═══ Data extract
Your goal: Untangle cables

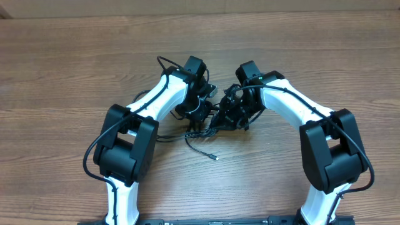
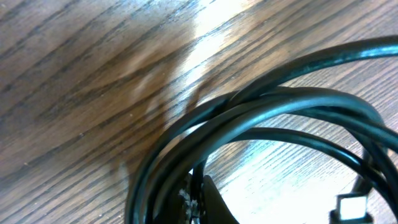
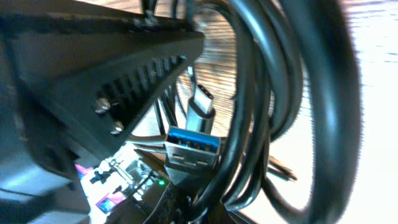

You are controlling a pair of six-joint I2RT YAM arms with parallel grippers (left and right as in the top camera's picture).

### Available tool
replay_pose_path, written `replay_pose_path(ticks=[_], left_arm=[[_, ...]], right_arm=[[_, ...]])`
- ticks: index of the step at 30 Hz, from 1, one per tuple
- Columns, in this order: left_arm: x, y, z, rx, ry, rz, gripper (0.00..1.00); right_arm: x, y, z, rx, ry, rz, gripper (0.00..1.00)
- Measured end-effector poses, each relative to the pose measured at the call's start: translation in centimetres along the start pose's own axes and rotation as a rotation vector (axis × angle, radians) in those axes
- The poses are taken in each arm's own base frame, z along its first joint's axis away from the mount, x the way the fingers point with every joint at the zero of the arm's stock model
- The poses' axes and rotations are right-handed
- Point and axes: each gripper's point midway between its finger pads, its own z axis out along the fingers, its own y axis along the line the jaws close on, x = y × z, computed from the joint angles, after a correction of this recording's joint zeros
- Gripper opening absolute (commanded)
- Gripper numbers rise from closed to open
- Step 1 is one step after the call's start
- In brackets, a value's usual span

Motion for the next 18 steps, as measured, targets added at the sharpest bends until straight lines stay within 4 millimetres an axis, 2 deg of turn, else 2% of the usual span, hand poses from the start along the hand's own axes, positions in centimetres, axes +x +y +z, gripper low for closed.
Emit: replay_pose_path(ticks=[5, 10, 14, 16, 18], left_arm=[[0.0, 0.4, 0.0, -0.022, -0.001, -0.029, 0.04], [0.0, 1.6, -0.1, -0.096, -0.004, -0.103, 0.04], [0.0, 2.4, -0.2, -0.140, -0.008, -0.154, 0.06], [0.0, 2.6, -0.2, -0.154, -0.010, -0.172, 0.06], [0.0, 2.7, -0.2, -0.160, -0.011, -0.182, 0.08]], right_arm=[[0.5, -1.4, 0.2, 0.083, 0.000, 0.011, 0.04], [1.4, -1.5, 1.4, 0.155, 0.007, -0.013, 0.04], [2.2, -2.5, 2.3, 0.261, -0.011, 0.035, 0.04], [2.4, -3.1, 2.6, 0.321, -0.034, 0.066, 0.12], [2.2, -3.6, 2.8, 0.374, -0.069, 0.086, 0.26]])
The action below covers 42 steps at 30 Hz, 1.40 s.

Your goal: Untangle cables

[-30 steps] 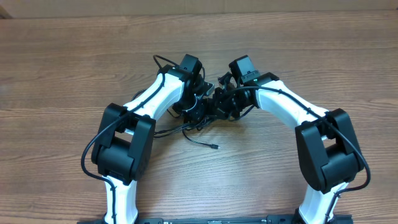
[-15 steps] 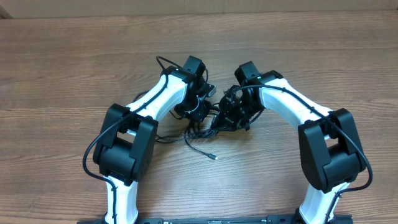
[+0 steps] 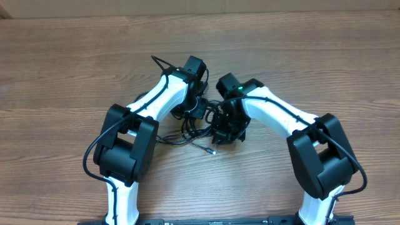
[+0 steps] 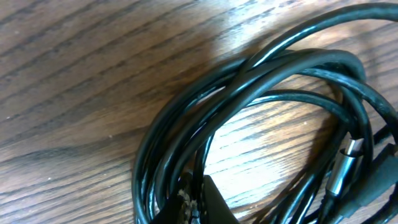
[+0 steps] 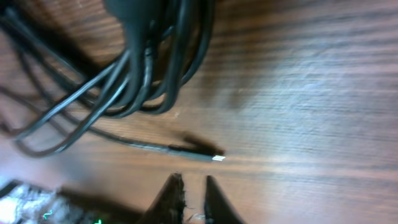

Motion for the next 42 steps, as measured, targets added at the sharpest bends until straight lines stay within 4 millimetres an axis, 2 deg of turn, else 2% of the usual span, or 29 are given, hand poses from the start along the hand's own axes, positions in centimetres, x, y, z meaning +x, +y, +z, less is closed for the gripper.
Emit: replay_pose_path(ticks=[3, 6, 10, 13, 15, 22, 24, 25, 26, 30, 35, 40, 42], left_arm=[[0.0, 0.1, 0.0, -0.007, -0.001, -0.008, 0.09], [0.0, 0.2, 0.0, -0.010, -0.002, -0.016, 0.09], [0.0, 0.2, 0.0, -0.010, -0.002, -0.019, 0.09], [0.0, 0.2, 0.0, -0.010, -0.002, -0.019, 0.10], [0.0, 0.2, 0.0, -0.010, -0.002, -0.019, 0.10], [0.0, 0.2, 0.0, -0.010, -0.002, -0.019, 0.11], [-0.1, 0.2, 0.0, -0.010, -0.003, -0.019, 0.11], [0.0, 0.2, 0.0, -0.010, -0.002, -0.019, 0.11], [0.0, 0.2, 0.0, -0.010, -0.002, -0.019, 0.11], [0.0, 0.2, 0.0, -0.010, -0.002, -0.019, 0.11], [0.0, 0.2, 0.0, -0.010, -0.002, -0.019, 0.12], [0.0, 0.2, 0.0, -0.010, -0.002, -0.019, 0.12], [0.0, 0.2, 0.0, -0.010, -0.002, -0.019, 0.12]], right_arm=[[-0.9, 0.1, 0.3, 0.032, -0.066, 0.018, 0.30], [-2.6, 0.9, 0.1, 0.006, -0.142, 0.028, 0.30], [-4.4, 0.8, -0.6, -0.022, -0.193, 0.090, 0.30], [-5.6, 0.7, -1.3, -0.064, -0.211, 0.140, 0.21], [-5.7, 0.7, -1.6, -0.094, -0.191, 0.161, 0.16], [-4.8, 2.4, -2.0, -0.208, -0.099, 0.166, 0.14], [-4.9, 2.7, -2.1, -0.223, -0.101, 0.164, 0.15], [-5.0, 2.8, -2.2, -0.228, -0.105, 0.163, 0.19], [-5.2, 2.7, -2.1, -0.221, -0.114, 0.178, 0.24], [-5.8, 2.1, -1.6, -0.154, -0.182, 0.243, 0.29], [-6.2, 2.6, -1.0, -0.119, -0.259, 0.261, 0.28], [-6.3, 1.2, -0.2, -0.067, -0.295, 0.299, 0.27], [-6.5, 0.9, -0.2, -0.057, -0.305, 0.308, 0.24]])
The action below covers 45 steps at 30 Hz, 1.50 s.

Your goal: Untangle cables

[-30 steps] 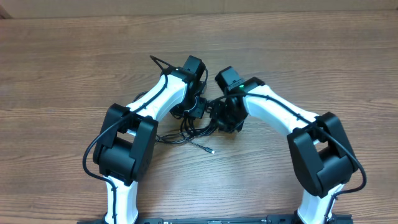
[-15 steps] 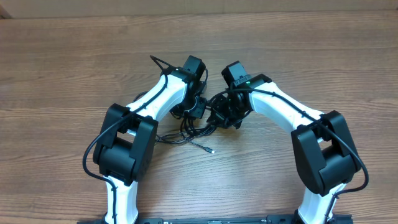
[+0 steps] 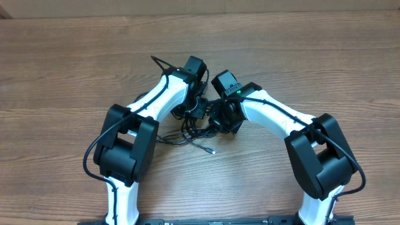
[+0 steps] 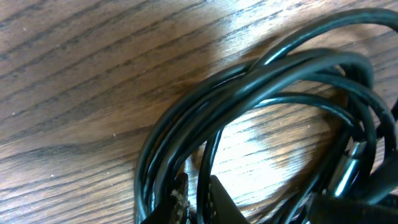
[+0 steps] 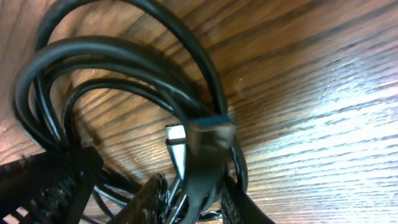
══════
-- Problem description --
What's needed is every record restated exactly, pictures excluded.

-- Answer box --
Your goal: Untangle cables


You are controlling a pair of six-joint I2RT YAM arms with parallel grippers (left and right as in the top camera's picture).

### Available tool
replay_pose_path, written `replay_pose_path(ticks=[_], left_arm=[[_, ...]], right_arm=[[_, ...]])`
- ticks: index of the step at 30 Hz, from 1, one per tuple
- Columns, in this order: left_arm: x, y, z, rx, ry, rz, gripper (0.00..1.00); right_arm: x, y, z, rx, ry, rz, gripper (0.00..1.00)
- Measured end-effector poses, each relative to the pose measured at the call's start: translation in centimetres along the start pose's own axes and rotation as a rotation vector (axis × angle, radians) in those axes
- The poses are taken in each arm's own base frame, z along its first joint's axis away from the mount, x the way the fingers point with every joint at the zero of the arm's stock model
- The poses' axes and rotations are right-handed
- Point and axes: each gripper's point midway between its finger pads, its own z axis out along the fingers, its own y axis along the line the jaws close on, x = y × z, computed from the joint angles, after a correction of this recording's joint zeros
- Gripper opening absolute (commanded)
- Gripper numbers rise from closed to open
- Step 1 is one step after the call's start
- In brackets, a value's usual span

Motion for the next 18 steps, as measured, targets added at the sharpest bends until straight lines stay within 4 millimetres an axis, 2 deg of turn, else 2% of the usual span, hand poses from the start along the hand's own axes, positions in centimetres, axes +x +y +z, gripper low for closed.
Emit: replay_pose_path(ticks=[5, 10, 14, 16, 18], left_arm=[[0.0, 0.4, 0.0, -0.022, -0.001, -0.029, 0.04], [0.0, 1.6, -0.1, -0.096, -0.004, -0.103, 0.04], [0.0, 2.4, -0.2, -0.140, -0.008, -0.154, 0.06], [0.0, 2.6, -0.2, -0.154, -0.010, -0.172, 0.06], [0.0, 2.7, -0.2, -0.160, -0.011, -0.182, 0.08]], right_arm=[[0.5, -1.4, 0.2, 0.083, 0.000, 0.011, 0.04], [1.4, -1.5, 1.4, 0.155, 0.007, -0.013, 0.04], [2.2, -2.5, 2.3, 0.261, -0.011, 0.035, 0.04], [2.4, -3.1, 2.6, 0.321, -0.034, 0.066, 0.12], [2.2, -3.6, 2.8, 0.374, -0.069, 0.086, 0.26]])
The action below covers 42 steps at 30 Hz, 1.40 s.

Your goal: Untangle cables

[-30 steps] 
[-15 steps] 
[+0 steps] 
[+0 steps] 
[+0 steps] 

Motion for the next 42 steps, as measured, targets added at the sharpest bends until straight lines stay within 4 millimetres an axis, 2 deg of turn, else 2% of the usual span, or 29 are given, hand poses from the start along the hand's own axes, positions in centimetres, x, y, z meaning +x, +y, +z, less is closed for the gripper.
Emit: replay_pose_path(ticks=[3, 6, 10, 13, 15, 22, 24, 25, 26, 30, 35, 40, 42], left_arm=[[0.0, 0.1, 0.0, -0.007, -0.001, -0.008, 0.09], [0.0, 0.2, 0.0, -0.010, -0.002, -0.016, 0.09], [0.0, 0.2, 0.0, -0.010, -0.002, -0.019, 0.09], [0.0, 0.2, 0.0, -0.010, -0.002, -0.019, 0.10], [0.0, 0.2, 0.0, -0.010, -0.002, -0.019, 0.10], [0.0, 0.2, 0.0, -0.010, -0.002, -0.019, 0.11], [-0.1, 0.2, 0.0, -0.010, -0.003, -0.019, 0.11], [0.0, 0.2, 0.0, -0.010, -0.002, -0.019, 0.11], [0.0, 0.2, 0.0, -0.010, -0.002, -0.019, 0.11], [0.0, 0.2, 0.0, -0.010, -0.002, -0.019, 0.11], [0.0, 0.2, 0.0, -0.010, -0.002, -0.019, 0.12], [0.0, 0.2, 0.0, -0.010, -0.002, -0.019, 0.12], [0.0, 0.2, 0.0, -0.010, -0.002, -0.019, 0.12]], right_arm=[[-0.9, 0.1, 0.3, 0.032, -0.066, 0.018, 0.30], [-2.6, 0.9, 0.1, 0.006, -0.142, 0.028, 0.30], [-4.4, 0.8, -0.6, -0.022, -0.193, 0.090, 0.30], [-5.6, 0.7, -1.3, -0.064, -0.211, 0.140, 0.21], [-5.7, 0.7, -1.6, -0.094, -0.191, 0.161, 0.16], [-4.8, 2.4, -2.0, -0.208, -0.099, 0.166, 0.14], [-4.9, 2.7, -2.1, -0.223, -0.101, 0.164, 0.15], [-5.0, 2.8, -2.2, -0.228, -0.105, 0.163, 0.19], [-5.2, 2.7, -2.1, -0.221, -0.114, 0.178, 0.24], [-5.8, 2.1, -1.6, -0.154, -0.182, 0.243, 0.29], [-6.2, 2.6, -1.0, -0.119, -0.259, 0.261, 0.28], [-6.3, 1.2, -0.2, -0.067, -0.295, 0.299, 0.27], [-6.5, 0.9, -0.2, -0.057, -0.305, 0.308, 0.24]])
The action below covers 45 steps at 30 Hz, 1.50 s.

Your goal: Untangle cables

[-30 steps] 
[-15 steps] 
[+0 steps] 
[+0 steps] 
[+0 steps] 

The exercise is complete with this answer.